== Segment start ==

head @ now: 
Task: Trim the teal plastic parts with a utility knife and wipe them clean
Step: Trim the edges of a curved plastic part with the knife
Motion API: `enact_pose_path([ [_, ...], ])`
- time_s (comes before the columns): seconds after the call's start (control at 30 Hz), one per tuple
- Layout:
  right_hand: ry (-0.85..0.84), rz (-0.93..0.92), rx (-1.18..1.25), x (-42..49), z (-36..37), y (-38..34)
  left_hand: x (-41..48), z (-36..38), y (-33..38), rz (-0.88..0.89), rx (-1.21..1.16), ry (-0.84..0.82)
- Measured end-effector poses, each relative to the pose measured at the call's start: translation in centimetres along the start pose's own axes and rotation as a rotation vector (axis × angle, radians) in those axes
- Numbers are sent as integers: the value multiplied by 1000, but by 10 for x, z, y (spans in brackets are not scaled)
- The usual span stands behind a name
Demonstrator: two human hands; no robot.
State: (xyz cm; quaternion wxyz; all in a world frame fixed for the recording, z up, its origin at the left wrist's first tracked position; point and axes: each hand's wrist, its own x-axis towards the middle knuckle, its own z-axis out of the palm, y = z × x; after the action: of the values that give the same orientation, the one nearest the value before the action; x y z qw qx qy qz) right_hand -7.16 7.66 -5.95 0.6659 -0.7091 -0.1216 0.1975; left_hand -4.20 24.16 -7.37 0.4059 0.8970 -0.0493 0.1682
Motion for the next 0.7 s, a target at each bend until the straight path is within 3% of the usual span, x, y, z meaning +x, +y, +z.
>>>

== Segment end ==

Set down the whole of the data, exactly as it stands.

• Reply
head @ now: 
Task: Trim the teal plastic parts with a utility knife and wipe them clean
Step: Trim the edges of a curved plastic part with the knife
Motion API: `enact_pose_path([ [_, ...], ])`
- time_s (comes before the columns): seconds after the call's start (control at 30 Hz), one per tuple
- Layout:
  right_hand: ry (-0.85..0.84), rz (-0.93..0.92), rx (-1.18..1.25), x (-42..49), z (-36..37), y (-38..34)
  left_hand: x (-41..48), z (-36..38), y (-33..38), rz (-0.88..0.89), rx (-1.21..1.16), ry (-0.84..0.82)
- Measured end-effector poses, each relative to the pose measured at the call's start: translation in centimetres along the start pose's own axes and rotation as a rotation vector (axis × angle, radians) in those axes
- Numbers are sent as integers: the value multiplied by 1000, but by 10 for x, z, y (spans in brackets are not scaled)
- The usual span stands behind a name
Demonstrator: two human hands; no robot.
State: (xyz cm; quaternion wxyz; all in a world frame fixed for the recording, z up, its origin at the left wrist's first tracked position; point and axes: each hand's wrist, its own x-axis towards the middle knuckle, its own z-axis out of the palm, y = z × x; after the action: of the values that give the same orientation, the one nearest the value before the action; x y z qw qx qy qz) right_hand -7.16 7.66 -5.95 0.6659 -0.7091 -0.1216 0.1975; left_hand -4.20 24.16 -7.37 0.4059 0.8970 -0.0493 0.1682
Motion for the next 0.7 s, a target at each bend until the straight path is within 3% of the usual span, x, y, z meaning +x, +y, +z.
>>>

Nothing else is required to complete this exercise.